Beide können das sehr gut, hinten spielt die Staatskapelle auf ihrem Weltniveau. So entsteht aus dem linkischen Buchstabieren von Jelinkes Worten und dem fragmentierten Klangrausch von Richard Wagner ein Dialog der Mittel, der nicht nur die im Übrigen nahezu leere Bühne mit Leben füllt, sondern auch noch zu überraschenden Einsichten führt.

Denn worum geht es in diesem ganzen Reden, Singen und Tönen? Um Brünhilde und Wotan, sagt Elfriede Jelinek. Die eine hat so ziemlich alles an feministischer und neomarxistischer Literatur der letzten Jahre gelesen, und rechnet ab mit ihrem Vater, der sie, in einen Feuerzauber eingesperrt, schlafen geschickt hat. Aber sie kann natürlich nicht schlafen und plappert in sich hinein wie wir alle, wenn wir nicht schlafen können: „Jetzt kann er den Kredit nicht zurückzahlen … Die dort unten, die Niegelungenen …“ Wotan schläft nicht, hat aber „Das Kapital“ im Original gelesen und haut seiner Tochter und den Finanzmärkten den Marx um die Ohren. Aber eigentlich möchte er nur „Das Ende“.

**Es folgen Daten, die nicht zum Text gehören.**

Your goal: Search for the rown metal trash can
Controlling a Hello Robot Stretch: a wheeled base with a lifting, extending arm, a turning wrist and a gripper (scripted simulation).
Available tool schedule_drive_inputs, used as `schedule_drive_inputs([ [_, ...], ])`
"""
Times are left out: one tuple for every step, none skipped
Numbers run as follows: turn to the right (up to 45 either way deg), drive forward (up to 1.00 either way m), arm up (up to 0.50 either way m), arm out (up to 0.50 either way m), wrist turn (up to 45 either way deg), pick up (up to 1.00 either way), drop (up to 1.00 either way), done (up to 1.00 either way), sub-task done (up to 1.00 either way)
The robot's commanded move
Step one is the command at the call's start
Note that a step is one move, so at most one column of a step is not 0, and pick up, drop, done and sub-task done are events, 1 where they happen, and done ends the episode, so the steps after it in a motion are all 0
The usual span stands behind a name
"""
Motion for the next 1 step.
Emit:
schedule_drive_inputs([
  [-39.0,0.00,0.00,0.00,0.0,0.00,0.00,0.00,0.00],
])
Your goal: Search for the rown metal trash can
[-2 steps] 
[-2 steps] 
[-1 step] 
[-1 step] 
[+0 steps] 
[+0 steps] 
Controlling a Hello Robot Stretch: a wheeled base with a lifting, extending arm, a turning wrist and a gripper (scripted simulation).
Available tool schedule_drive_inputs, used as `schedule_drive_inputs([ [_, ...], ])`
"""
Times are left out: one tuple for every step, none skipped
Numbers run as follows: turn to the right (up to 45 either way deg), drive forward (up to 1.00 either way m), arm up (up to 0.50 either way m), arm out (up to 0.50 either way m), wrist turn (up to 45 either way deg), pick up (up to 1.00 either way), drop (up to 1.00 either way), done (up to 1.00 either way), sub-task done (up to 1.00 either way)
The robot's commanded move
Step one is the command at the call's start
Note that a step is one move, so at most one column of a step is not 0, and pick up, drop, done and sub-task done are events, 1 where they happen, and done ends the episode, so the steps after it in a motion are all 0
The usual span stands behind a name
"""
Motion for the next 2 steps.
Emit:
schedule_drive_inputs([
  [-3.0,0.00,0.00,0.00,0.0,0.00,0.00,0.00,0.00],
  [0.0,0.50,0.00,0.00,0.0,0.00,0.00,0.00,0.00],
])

Das aber gibt es nicht. Beide reden sich bei Jelinek in eine ausweglose, immerwährende Wahnwelt hinein. In Stemanns Regie wird dieses Kreisen um ein paar wenige, nie zu Ende gedachte Gedanken zum strukturellen Muster für Wagners Art, ebenso ausweglose monomanische Mythen zu komponieren.

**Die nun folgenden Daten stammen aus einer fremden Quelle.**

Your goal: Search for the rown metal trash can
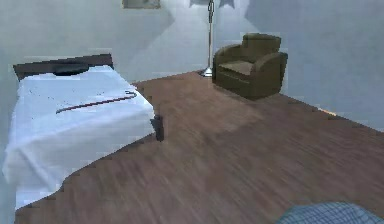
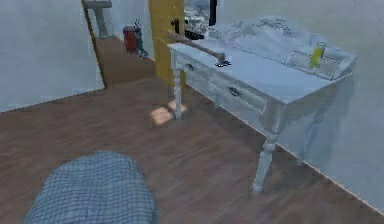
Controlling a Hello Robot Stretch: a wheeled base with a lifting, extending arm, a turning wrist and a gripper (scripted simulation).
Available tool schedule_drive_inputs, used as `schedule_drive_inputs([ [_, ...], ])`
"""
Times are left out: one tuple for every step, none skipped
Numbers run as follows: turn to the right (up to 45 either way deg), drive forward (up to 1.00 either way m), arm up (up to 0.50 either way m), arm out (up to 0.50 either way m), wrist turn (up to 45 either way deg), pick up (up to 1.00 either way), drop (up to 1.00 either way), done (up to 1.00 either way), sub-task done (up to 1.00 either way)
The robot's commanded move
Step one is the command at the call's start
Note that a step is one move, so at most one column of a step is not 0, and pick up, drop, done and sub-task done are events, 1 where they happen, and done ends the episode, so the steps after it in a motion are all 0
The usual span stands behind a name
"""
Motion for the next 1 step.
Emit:
schedule_drive_inputs([
  [-27.0,0.00,0.00,0.00,0.0,0.00,0.00,0.00,0.00],
])
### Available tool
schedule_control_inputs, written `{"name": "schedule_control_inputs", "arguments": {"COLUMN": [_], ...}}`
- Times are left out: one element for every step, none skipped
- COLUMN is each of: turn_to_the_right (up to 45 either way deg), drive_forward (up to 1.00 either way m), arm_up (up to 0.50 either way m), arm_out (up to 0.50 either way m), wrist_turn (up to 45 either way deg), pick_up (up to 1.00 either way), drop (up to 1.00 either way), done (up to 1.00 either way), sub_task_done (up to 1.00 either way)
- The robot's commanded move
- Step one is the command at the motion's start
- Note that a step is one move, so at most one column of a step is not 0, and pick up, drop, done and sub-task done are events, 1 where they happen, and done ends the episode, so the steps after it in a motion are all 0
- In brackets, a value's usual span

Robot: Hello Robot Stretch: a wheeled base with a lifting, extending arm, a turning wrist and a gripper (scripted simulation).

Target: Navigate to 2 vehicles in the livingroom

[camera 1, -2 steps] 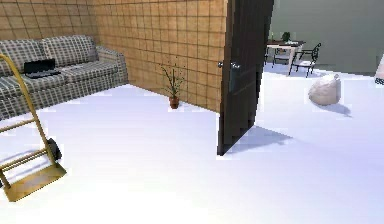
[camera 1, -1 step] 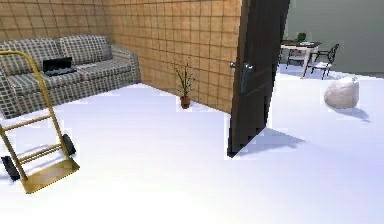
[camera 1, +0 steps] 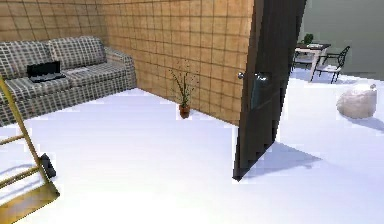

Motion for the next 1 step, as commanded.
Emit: {"name": "schedule_control_inputs", "arguments": {"turn_to_the_right": [-21.0], "drive_forward": [0.0], "arm_up": [0.0], "arm_out": [0.0], "wrist_turn": [0.0], "pick_up": [0.0], "drop": [0.0], "done": [0.0], "sub_task_done": [0.0]}}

Markus Poschner hat gelegentlich in die Partitur eingegriffen, um dieses ziellose Auf-der-Stelle-Treten deutlicher zu machen. Auch der Einsatz von Synthesizern dient diesem Zweck. Sie reduzieren die Binnenstruktur des Wagner’schen Orchesters auf einen einheitlichen, stehenden Klang von erhabener Leere.

Beides wäre gar nicht nötig gewesen. Denn auch im Original klingt Wagner plötzlich wie ein Text von Elfriede Jelinek: ein endloser Fluss von Lauten, aus der einzelne, immer wiederkehrende Worte wie die Fanfaren der Leitmotive aufblitzen. Man versteht, wie gut und genau Elfriede Jelinek ihren Wagner gelesen hat.

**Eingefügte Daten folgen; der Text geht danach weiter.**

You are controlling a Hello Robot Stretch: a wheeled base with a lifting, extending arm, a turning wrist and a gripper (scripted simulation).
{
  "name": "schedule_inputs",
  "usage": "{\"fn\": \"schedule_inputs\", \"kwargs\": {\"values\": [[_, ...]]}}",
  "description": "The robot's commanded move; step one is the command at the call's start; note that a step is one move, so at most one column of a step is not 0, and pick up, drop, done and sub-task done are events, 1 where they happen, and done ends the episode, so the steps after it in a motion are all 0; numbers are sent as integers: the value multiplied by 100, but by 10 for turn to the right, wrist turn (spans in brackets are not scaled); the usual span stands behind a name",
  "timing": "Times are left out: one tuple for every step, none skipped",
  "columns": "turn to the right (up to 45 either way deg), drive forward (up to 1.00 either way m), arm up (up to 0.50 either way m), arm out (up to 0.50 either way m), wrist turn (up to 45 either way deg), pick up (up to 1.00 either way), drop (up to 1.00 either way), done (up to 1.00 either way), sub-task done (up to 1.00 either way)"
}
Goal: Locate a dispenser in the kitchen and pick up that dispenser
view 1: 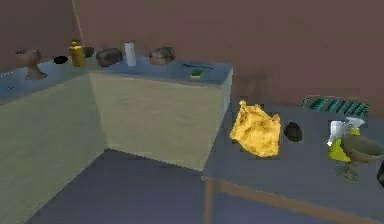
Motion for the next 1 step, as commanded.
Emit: {"fn": "schedule_inputs", "kwargs": {"values": [[450,0,0,0,0,0,0,0,0]]}}
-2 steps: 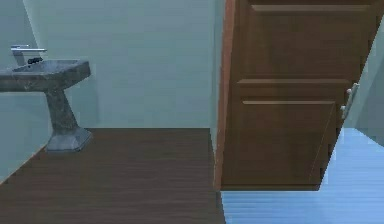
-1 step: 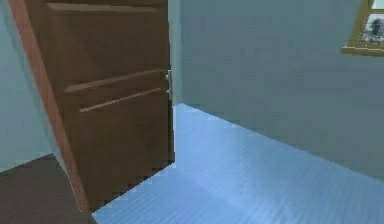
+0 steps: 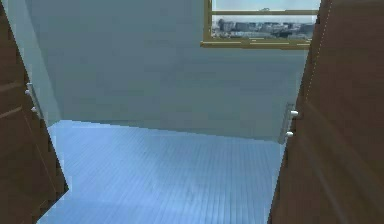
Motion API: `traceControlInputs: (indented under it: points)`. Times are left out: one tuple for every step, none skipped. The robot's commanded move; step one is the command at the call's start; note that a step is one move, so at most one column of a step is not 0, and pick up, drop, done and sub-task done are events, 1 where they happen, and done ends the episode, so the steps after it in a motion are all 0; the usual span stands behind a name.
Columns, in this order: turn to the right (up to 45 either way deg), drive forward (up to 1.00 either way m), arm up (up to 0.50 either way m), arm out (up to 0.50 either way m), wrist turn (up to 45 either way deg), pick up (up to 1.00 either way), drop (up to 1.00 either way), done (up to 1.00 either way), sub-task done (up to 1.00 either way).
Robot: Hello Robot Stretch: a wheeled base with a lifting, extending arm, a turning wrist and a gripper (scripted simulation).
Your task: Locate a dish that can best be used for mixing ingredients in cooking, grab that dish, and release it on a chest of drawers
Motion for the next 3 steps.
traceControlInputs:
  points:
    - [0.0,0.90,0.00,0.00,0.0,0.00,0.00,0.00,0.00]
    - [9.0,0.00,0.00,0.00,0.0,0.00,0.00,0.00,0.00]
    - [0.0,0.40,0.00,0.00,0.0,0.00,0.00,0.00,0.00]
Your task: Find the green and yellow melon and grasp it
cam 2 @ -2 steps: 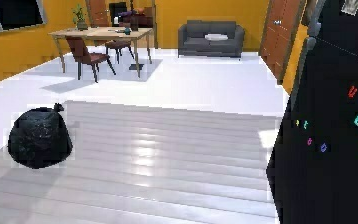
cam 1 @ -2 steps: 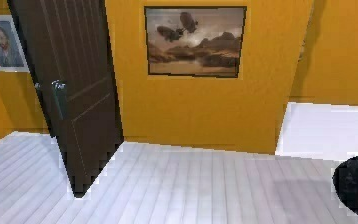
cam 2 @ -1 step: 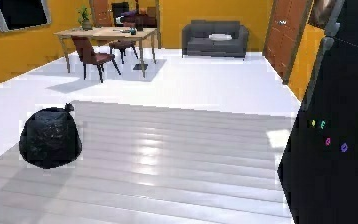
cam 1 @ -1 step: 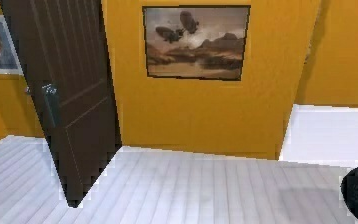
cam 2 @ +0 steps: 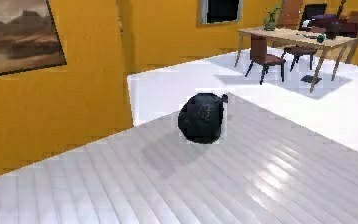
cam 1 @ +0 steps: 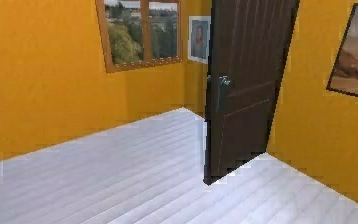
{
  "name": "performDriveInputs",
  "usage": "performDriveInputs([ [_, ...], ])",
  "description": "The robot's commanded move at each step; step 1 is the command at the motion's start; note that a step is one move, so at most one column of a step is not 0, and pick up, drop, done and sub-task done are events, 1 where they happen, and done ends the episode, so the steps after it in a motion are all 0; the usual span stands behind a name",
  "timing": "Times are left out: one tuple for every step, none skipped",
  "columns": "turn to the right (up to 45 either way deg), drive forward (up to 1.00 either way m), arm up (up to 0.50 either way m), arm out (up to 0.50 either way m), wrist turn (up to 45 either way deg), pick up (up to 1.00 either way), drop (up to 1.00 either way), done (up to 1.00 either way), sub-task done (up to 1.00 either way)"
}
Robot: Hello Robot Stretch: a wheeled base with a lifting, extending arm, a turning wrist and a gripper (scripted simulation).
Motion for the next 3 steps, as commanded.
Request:
performDriveInputs([
  [-30.0,0.00,0.00,0.00,0.0,0.00,0.00,0.00,0.00],
  [0.0,0.40,0.00,0.00,0.0,0.00,0.00,0.00,0.00],
  [-45.0,0.00,0.00,0.00,0.0,0.00,0.00,0.00,0.00],
])
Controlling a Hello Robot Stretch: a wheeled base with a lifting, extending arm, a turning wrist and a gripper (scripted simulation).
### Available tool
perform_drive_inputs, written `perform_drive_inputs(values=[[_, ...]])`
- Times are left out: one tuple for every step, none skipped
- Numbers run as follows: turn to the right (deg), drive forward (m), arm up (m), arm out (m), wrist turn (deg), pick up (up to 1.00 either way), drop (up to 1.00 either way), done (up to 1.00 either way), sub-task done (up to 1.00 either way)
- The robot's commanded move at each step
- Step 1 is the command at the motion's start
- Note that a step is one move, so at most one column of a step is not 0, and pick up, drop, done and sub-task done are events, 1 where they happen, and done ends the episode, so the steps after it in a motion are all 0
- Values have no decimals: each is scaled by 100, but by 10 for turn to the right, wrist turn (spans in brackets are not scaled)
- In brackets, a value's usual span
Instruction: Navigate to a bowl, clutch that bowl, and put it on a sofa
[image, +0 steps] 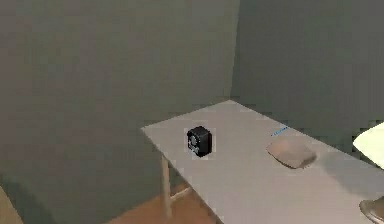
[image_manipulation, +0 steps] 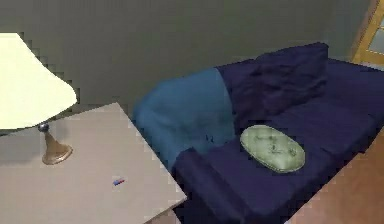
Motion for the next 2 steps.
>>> perform_drive_inputs(values=[[0, 25, 0, 0, 0, 0, 0, 0, 0], [-450, 0, 0, 0, 0, 0, 0, 0, 0]])
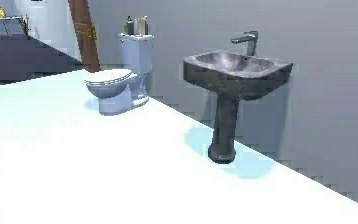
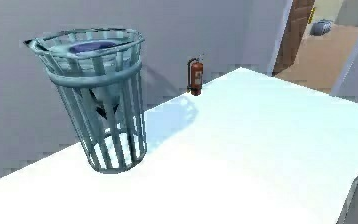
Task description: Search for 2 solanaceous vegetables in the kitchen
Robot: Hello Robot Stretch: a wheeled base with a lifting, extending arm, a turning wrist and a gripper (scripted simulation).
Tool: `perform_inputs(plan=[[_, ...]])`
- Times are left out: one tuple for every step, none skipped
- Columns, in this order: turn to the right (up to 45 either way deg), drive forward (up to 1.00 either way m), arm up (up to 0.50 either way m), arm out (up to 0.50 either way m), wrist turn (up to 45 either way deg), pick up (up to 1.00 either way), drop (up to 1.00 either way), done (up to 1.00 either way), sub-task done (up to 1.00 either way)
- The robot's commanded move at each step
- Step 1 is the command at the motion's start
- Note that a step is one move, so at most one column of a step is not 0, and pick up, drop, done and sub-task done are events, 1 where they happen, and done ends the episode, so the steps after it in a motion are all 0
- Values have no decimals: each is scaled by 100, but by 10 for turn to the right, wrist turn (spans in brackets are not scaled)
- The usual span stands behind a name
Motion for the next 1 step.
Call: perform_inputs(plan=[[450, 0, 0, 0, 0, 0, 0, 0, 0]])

Zusammen bilden sie bei Stemann ein völlig neues Theater, das deswegen so unterhaltsam ist, weil es ganz unprätentiös Distanz schafft zu diesem Raunen, das offenbar bis heute den nachhaltigen Erfolg von Richard Wagners Monsteropern erklärt. Zu sehen ist der seltsame Monolog einer Gesellschaft, die sich fortwährend nach einer erlösenden Revolution sehnt, die sie aber gar nicht wollen kann. Sie kann sie sich in Wirklichkeit nicht einmal vorstellen.

Bei Stemann geht der Aufstand der Massen so: Philipp Hauß macht den Conferencier. „Aufstehen bitte. Danke schön. Und jetzt wieder hinsetzen.“ Wir machen das in der Staatsoper tatsächlich. Danach liest jemand Rio Reiser vor: „Keine Macht für Niemand“. Wagner lebt.